The applicable software versions for this document are cvmfs and cvmfs-server >= 2.4.2.

Before Starting

Before starting the installation process, consider the following points:

  • User IDs and Group IDs: If your machine is also going to be a repository server like the OSG GOC, the installation will create the same user and group IDs as the cvmfs client. If you are installing frontier-squid, the installation will also create the same user id as frontier-squid.
  • Network ports: This installation will host the stratum 1 on ports 80 and 8000 and, if squid is installed, it will host the uncached apache on port 8081.
  • Host choice: - Make sure there is adequate disk space for the repositories that will be served, at /srv/cvmfs. Do not use xfs as the filesystem type on operating systems older than EL7, because it has been demonstrated to perform poorly for CVMFS repositories; instead use ext3 or ext4. About 10GB should be reserved for apache and squid logs under /var/log on a production server, although they normally will not get that large. A Stratum 1 that is also a repository server should have at least 5GB available at /var/cache.
  • SELinux - Ensure SELinux is disabled

As with all OSG software installations, there are some one-time (per host) steps to prepare in advance:

Installing

All CVMFS Stratum 1s require cvmfs-server software and apache (httpd). It is highly recommended to also install frontier-squid and frontier-awstats on the same machine to be able to easily join the WLCG MRTG and awstats monitoring systems. The recommended configuration for frontier-squid below only caches geo api lookups. Other than that, it is primarily for monitoring.

Installing cvmfs-server and httpd

The OSG GOC Stratum 1 has to function as a repository server in addition to serving repository replications; most Stratum 1s serve only replications.

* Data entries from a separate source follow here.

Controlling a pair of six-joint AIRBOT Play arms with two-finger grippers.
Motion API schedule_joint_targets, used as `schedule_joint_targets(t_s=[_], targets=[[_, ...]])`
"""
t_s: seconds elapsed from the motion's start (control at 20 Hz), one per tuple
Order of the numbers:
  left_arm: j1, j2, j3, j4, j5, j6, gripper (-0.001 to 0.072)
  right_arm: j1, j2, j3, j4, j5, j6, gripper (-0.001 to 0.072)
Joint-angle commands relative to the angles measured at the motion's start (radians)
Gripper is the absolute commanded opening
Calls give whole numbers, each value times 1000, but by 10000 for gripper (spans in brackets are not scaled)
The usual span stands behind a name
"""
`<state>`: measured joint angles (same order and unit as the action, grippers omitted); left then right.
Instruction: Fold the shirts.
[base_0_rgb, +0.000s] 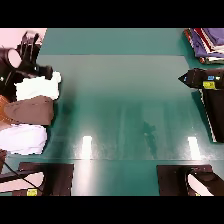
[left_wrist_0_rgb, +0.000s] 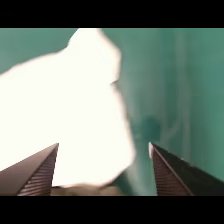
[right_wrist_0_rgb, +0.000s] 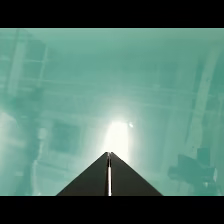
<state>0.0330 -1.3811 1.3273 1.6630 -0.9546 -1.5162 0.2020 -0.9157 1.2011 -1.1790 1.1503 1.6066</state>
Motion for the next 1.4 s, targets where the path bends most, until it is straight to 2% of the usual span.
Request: schedule_joint_targets(t_s=[0.0,0.2,0.25,0.3,0.35,0.55,0.8,0.95,1.05,1.2,1.35], targets=[[101,-90,-107,6,91,-24,670,1,0,0,0,0,28,18],[120,-134,-101,5,109,-25,665,1,0,0,0,0,28,18],[120,-134,-89,5,97,-24,445,1,0,0,0,-4,28,19],[120,-134,-74,5,80,-24,187,0,0,0,-1,-9,28,18],[120,-134,-55,5,62,-23,26,1,0,0,0,-15,28,18],[119,-94,97,-2,-55,-22,24,0,1,9,0,-44,28,18],[83,163,345,-91,-107,-20,24,-5,0,168,-4,-81,26,18],[-69,315,455,-90,-114,32,22,-43,0,276,-3,-86,26,18],[-200,359,493,-80,-142,32,22,-71,0,324,-3,-77,25,18],[-402,347,486,-59,-233,12,22,-111,1,368,-2,-50,24,18],[-605,258,423,-68,-283,-26,23,-126,1,376,-1,-15,23,18]])
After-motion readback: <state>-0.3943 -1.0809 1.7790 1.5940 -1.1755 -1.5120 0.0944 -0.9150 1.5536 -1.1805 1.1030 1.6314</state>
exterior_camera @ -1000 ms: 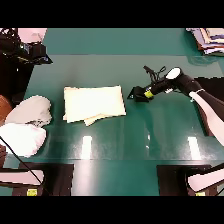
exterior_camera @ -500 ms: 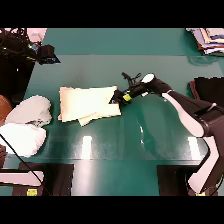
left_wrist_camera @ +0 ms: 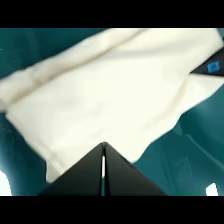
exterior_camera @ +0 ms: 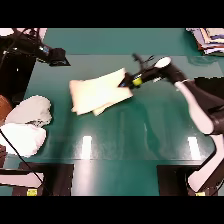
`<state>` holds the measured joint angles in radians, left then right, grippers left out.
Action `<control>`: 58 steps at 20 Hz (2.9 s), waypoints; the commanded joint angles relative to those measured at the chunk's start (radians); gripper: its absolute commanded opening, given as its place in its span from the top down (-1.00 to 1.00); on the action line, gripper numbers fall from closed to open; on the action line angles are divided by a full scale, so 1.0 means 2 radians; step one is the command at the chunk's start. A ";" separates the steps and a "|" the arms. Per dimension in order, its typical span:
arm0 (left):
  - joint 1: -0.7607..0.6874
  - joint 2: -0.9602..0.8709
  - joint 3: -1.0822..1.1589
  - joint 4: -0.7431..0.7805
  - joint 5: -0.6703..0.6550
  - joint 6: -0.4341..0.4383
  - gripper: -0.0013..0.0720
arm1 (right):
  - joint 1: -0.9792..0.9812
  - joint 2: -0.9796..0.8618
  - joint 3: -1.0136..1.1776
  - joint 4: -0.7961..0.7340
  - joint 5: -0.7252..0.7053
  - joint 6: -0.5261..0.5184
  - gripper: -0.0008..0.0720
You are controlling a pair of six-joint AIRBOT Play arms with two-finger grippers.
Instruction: Fold the shirts.
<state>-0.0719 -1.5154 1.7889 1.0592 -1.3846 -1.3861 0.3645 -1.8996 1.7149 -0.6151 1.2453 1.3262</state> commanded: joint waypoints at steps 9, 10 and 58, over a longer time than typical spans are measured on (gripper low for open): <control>-0.115 0.000 0.000 0.000 0.066 -0.001 0.89 | -0.400 0.141 0.005 -0.082 0.006 0.022 0.94; -0.121 0.000 0.000 0.000 0.066 -0.001 0.89 | -0.425 0.141 0.005 -0.080 0.002 0.022 0.94; -0.145 -0.001 0.000 0.000 0.103 -0.001 0.89 | -0.276 0.423 -0.194 -0.100 0.083 0.000 0.93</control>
<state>-0.3614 -1.5166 1.7885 1.0584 -1.1873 -1.3876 -0.3107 -1.0515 1.3281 -0.8215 1.4322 1.3483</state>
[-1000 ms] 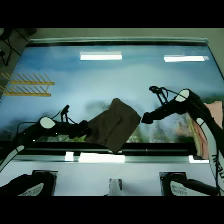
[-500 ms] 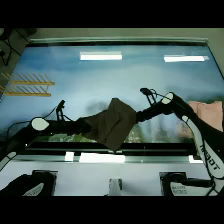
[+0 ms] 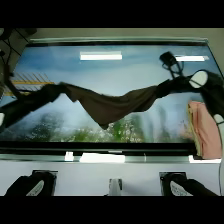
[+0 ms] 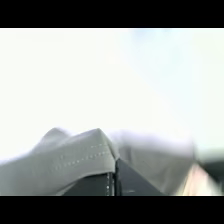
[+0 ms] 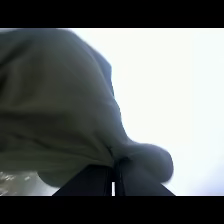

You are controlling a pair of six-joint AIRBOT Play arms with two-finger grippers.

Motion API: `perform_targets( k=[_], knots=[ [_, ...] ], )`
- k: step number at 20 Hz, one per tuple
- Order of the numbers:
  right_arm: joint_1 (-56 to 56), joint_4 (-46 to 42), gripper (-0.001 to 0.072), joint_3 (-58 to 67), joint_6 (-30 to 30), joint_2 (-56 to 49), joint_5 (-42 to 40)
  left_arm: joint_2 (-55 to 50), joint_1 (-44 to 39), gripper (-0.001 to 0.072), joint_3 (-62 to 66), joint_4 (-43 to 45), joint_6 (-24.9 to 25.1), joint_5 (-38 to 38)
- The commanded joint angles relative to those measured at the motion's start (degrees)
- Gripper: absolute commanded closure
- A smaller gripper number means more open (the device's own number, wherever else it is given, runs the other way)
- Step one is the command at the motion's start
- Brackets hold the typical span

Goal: Fold the shirts.

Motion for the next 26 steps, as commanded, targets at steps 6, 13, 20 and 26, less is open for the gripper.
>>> perform_targets(
  k=[6,13,20,26],
  knots=[
    [-6.64,-4.26,0.0687,9.66,3.61,32.79,-1.90,10.08,8.74,0.0670,29.33,0.09,1.46,5.84],
    [-6.64,-6.43,0.0686,10.12,3.61,39.95,5.05,10.93,6.80,0.0670,39.63,0.11,9.86,11.54],
    [-6.64,-10.32,0.0686,0.85,6.03,24.41,29.51,-2.86,6.82,0.0670,35.23,0.76,13.20,-0.66],
    [-1.70,-3.98,0.0685,-12.31,12.41,3.06,9.27,-24.48,6.56,0.0668,27.34,-0.04,12.92,-3.39]
  ],
)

Instructions are also provided for how to install cvmfs-server on Stratum 1s that do not have to be repository servers. Choose the appropriate subsection.

Installing a CVMFS stratum 1 that is also a repository server

EL6 does not support a CVMFS repository server with the standard kernel, so use EL7. EL7.2 cannot be reliably used as a repository server, because of bugs in the union filesystem OverlayFS. The bugs are fixed in EL7.3, so use EL7.3 or later.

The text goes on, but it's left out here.